In this Monday, June 8, 2020, photo, a piece of music by Ralph Vaughan Williams is displayed in Worthington, Ohio, in front of a YouTube video of the Atlanta Symphony performing it. The coronavirus pandemic has forced choral singers to raise their single voices in song from isolated settings, singing to audio files or online videos rather than with other singers who have the potential of spreading COVID-19. (AP Photo/Julie Carr Smyth)

WORTHINGTON, Ohio - My mother taught me that the best place in the world is on the inside of a chord. If you've ever been there, you'll know what she meant. It's a bear hug of awe and wonder, a sublime sliver of beauty or dissonance or genius powered by the humble human voice. Or, more precisely, by many human voices.

How I miss that place.

When COVID-19 first descended, our church choir sang for one final Sunday. The cases in Ohio were still few and it seemed important to us to be present. As we elbow-bumped our goodbyes that day, one friend joked, “Will I ever see you again?”

None of us imagined the lockdown that would ensue, the months of isolation and separation. The masks, the fears, the divisions.

In my world, coping with such stuff is what singing is for. I was taught to harmonize at my mother's knee, and she at her mother's. We break into rounds on long car trips. We perform at weddings, birthdays and funerals. I've joined a choir wherever I've settled, making fast friends along the way.

The coronavirus pandemic has shown me how much I rely on these choral interludes for my spirituality, my community, my sanity.

Our wonderful choir director, Brandon Moss, has helped ease the emptiness with a weekly email: a virtual warm-up, sheet music and YouTube links for singing at home and often something purely inspirational to quench the choral thirst.

For the first couple weeks, I ignored the emails.
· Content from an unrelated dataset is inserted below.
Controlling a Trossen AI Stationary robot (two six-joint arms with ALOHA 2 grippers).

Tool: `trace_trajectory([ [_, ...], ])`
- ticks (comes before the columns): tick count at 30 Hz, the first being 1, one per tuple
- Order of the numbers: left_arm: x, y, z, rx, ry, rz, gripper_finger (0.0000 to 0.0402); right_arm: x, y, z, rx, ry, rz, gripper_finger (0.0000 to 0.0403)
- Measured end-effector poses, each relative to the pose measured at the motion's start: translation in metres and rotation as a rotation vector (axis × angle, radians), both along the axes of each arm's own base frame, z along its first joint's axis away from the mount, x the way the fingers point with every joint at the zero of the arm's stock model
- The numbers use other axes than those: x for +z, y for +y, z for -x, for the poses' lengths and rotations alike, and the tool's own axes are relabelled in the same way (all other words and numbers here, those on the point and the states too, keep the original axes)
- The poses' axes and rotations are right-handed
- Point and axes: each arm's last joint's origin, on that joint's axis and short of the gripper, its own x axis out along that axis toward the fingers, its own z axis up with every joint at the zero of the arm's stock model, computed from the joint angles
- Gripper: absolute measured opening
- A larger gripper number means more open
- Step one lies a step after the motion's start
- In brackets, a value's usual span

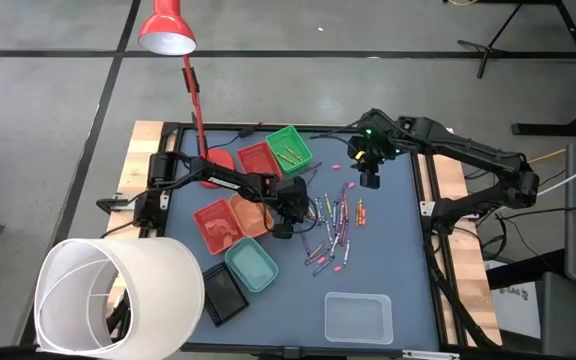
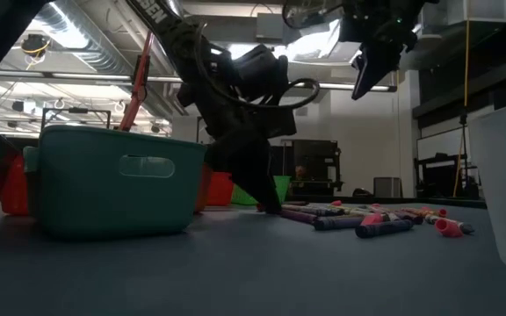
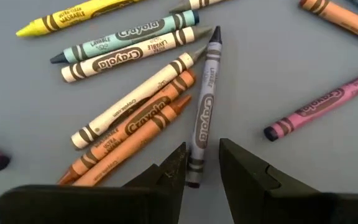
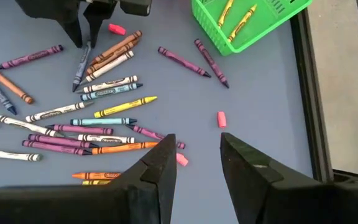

I was busy learning the new rules for how to cover the Ohio Statehouse, navigate the grocery store and fill my now endless free time.

By Week Three, my soul was starved. I opened the email and began. I warmed up. Alone. I queued up the audio file and followed my alto line into the void. “Mother Mary, full of grace, awaken... all our homes are gone, our loved ones taken... Mother Mary, calm our fears, have mercy..."

It helped. So I opened another email, and another. “I’ve known rivers. Ancient, dusky rivers. My soul has grown deep like the rivers,” I sang. “Tell me where is the road I can call my own, that I left, that I lost, so long ago?” I wept.

Easter Sunday arrived. I saw a silver lining. A dear friend directs a church choir in Kalamazoo, Michigan. I could sing hymns at my own virtual church service, then belt out a rousing “Hallelujah Chorus” rebroadcast a state away. I dressed up, I wore a flowery hat.

Yet even this music-filled day didn't put me inside a chord. Nor did the virtual choir project I participated in, recording myself via cellphone and emailing it to a distant curator. What I wanted was to be surrounded by friends of all vocal ranges, delivering a work of art we'd painstakingly worked on for months, artists and grateful audience in tune.

This story's ending isn't happy. Not yet. The hard truth is this highly infectious virus, spread through droplets from the mouth and nose, has blocked the road to my favourite place in the world, maybe for quite some time.

“There is no safe way for singers to rehearse together until there is a COVID-19 vaccine and a 95% effective treatment in place,” Dr. Lucinda Halstead, president of the Performing Arts Medical Association, said in May during a YouTube conversation on singing's future.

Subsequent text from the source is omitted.